[Extracted records]
=== Begin Enclosure ===

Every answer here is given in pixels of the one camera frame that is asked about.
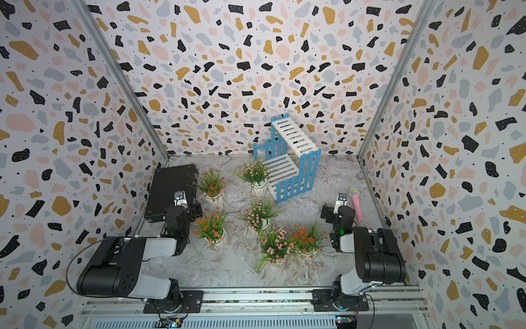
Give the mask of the pink flower pot front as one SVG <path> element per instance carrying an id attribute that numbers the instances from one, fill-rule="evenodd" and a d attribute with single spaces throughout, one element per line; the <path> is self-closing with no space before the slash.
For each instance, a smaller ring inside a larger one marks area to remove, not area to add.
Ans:
<path id="1" fill-rule="evenodd" d="M 258 246 L 262 258 L 256 265 L 258 271 L 267 263 L 279 265 L 296 250 L 293 237 L 283 227 L 272 227 L 258 233 Z"/>

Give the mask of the pink flower pot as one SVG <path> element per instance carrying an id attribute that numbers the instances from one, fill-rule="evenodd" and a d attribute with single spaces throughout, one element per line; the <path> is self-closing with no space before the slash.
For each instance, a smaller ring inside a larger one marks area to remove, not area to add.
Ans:
<path id="1" fill-rule="evenodd" d="M 256 265 L 258 271 L 267 263 L 279 265 L 296 250 L 293 237 L 283 227 L 272 227 L 258 233 L 258 246 L 262 258 Z"/>
<path id="2" fill-rule="evenodd" d="M 244 163 L 243 168 L 234 174 L 251 185 L 253 197 L 262 198 L 265 196 L 270 172 L 264 163 L 257 160 L 251 164 Z"/>
<path id="3" fill-rule="evenodd" d="M 268 199 L 253 199 L 250 207 L 238 217 L 239 220 L 249 226 L 249 230 L 255 234 L 264 232 L 271 223 L 271 219 L 277 217 L 280 210 L 276 209 L 275 203 Z"/>

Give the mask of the blue white wooden rack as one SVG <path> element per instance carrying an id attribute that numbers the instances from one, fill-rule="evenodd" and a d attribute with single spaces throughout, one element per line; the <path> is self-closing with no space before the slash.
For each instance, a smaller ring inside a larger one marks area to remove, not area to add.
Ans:
<path id="1" fill-rule="evenodd" d="M 268 190 L 277 203 L 313 189 L 321 149 L 289 115 L 271 119 L 271 138 L 253 146 L 253 157 L 268 167 Z"/>

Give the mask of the pink flower pot back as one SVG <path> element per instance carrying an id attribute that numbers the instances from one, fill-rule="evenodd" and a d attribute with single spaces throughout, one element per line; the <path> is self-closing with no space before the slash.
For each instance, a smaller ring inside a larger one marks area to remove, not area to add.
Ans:
<path id="1" fill-rule="evenodd" d="M 264 163 L 257 160 L 251 164 L 244 163 L 243 168 L 234 174 L 251 185 L 253 197 L 262 198 L 265 196 L 270 172 Z"/>

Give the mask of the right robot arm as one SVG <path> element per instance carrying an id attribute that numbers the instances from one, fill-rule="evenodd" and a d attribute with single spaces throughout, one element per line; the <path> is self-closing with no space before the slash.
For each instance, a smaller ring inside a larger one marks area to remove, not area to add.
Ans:
<path id="1" fill-rule="evenodd" d="M 393 231 L 358 226 L 355 209 L 324 205 L 321 218 L 331 223 L 331 246 L 337 252 L 354 255 L 355 267 L 339 275 L 330 290 L 314 290 L 313 306 L 323 311 L 368 311 L 366 292 L 382 285 L 402 283 L 406 268 Z"/>

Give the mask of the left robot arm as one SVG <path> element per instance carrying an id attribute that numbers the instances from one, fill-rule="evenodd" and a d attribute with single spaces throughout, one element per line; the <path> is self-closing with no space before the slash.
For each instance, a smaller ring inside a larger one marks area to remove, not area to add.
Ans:
<path id="1" fill-rule="evenodd" d="M 175 278 L 141 272 L 148 260 L 179 256 L 189 243 L 190 224 L 202 216 L 201 204 L 176 205 L 164 211 L 165 228 L 159 237 L 108 237 L 69 289 L 82 297 L 123 297 L 145 300 L 143 312 L 158 315 L 201 311 L 204 292 L 182 291 Z"/>

=== End Enclosure ===

WHAT THIS TASK INVOLVES ▸ Output the data exactly. Leave every picture out.

TASK OUTPUT ▸
Every answer here is given in pixels of the one camera frame that is asked about.
Give the mask of the pink flower pot front as one SVG <path> element per instance carrying an id attribute that numbers the instances from one, fill-rule="evenodd" and a d attribute with single spaces throughout, one element per line; the <path> is self-closing with no space before the slash.
For each instance, a smaller ring inside a larger one marks area to remove, not area to add.
Ans:
<path id="1" fill-rule="evenodd" d="M 258 246 L 262 258 L 256 265 L 258 271 L 267 263 L 279 265 L 296 250 L 293 237 L 283 227 L 272 227 L 258 233 Z"/>

Give the mask of the pink flower pot as one SVG <path> element per instance carrying an id attribute that numbers the instances from one, fill-rule="evenodd" and a d attribute with single spaces throughout, one element per line; the <path> is self-closing with no space before the slash.
For each instance, a smaller ring inside a larger one marks area to remove, not area to add.
Ans:
<path id="1" fill-rule="evenodd" d="M 256 265 L 258 271 L 267 263 L 279 265 L 296 250 L 293 237 L 283 227 L 272 227 L 258 233 L 258 246 L 262 258 Z"/>
<path id="2" fill-rule="evenodd" d="M 244 163 L 243 168 L 234 174 L 251 185 L 253 197 L 262 198 L 265 196 L 270 172 L 264 163 L 257 160 L 251 164 Z"/>
<path id="3" fill-rule="evenodd" d="M 268 199 L 253 199 L 250 207 L 238 217 L 239 220 L 249 226 L 249 230 L 255 234 L 264 232 L 271 223 L 271 219 L 277 217 L 280 210 L 276 209 L 275 203 Z"/>

Give the mask of the blue white wooden rack as one SVG <path> element per instance carrying an id attribute that numbers the instances from one, fill-rule="evenodd" and a d attribute with single spaces throughout, one element per line; the <path> is self-closing with no space before the slash.
For each instance, a smaller ring inside a larger one marks area to remove, not area to add.
Ans:
<path id="1" fill-rule="evenodd" d="M 268 190 L 277 203 L 313 189 L 321 149 L 289 115 L 271 119 L 271 138 L 253 146 L 253 157 L 268 167 Z"/>

Give the mask of the pink flower pot back as one SVG <path> element per instance carrying an id attribute that numbers the instances from one, fill-rule="evenodd" and a d attribute with single spaces throughout, one element per line; the <path> is self-closing with no space before the slash.
For each instance, a smaller ring inside a larger one marks area to remove, not area to add.
Ans:
<path id="1" fill-rule="evenodd" d="M 264 163 L 257 160 L 251 164 L 244 163 L 243 168 L 234 174 L 251 185 L 253 197 L 262 198 L 265 196 L 270 172 Z"/>

Give the mask of the right robot arm as one SVG <path> element per instance carrying an id attribute that numbers the instances from one, fill-rule="evenodd" and a d attribute with single spaces throughout, one element per line; the <path> is self-closing with no space before the slash.
For each instance, a smaller ring inside a larger one marks area to remove, not area to add.
Ans:
<path id="1" fill-rule="evenodd" d="M 393 231 L 358 226 L 355 209 L 324 205 L 321 218 L 331 223 L 331 246 L 337 252 L 354 255 L 355 267 L 339 275 L 330 290 L 314 290 L 313 306 L 323 311 L 368 311 L 366 292 L 382 285 L 402 283 L 406 268 Z"/>

Give the mask of the left robot arm as one SVG <path> element per instance carrying an id attribute that numbers the instances from one, fill-rule="evenodd" and a d attribute with single spaces throughout, one element per line; the <path> is self-closing with no space before the slash.
For each instance, a smaller ring inside a larger one marks area to remove, not area to add.
Ans:
<path id="1" fill-rule="evenodd" d="M 175 278 L 141 272 L 148 260 L 179 256 L 189 243 L 190 224 L 202 216 L 201 204 L 176 205 L 164 211 L 165 228 L 159 237 L 108 237 L 69 289 L 82 297 L 123 297 L 145 300 L 143 312 L 158 315 L 201 311 L 204 292 L 182 291 Z"/>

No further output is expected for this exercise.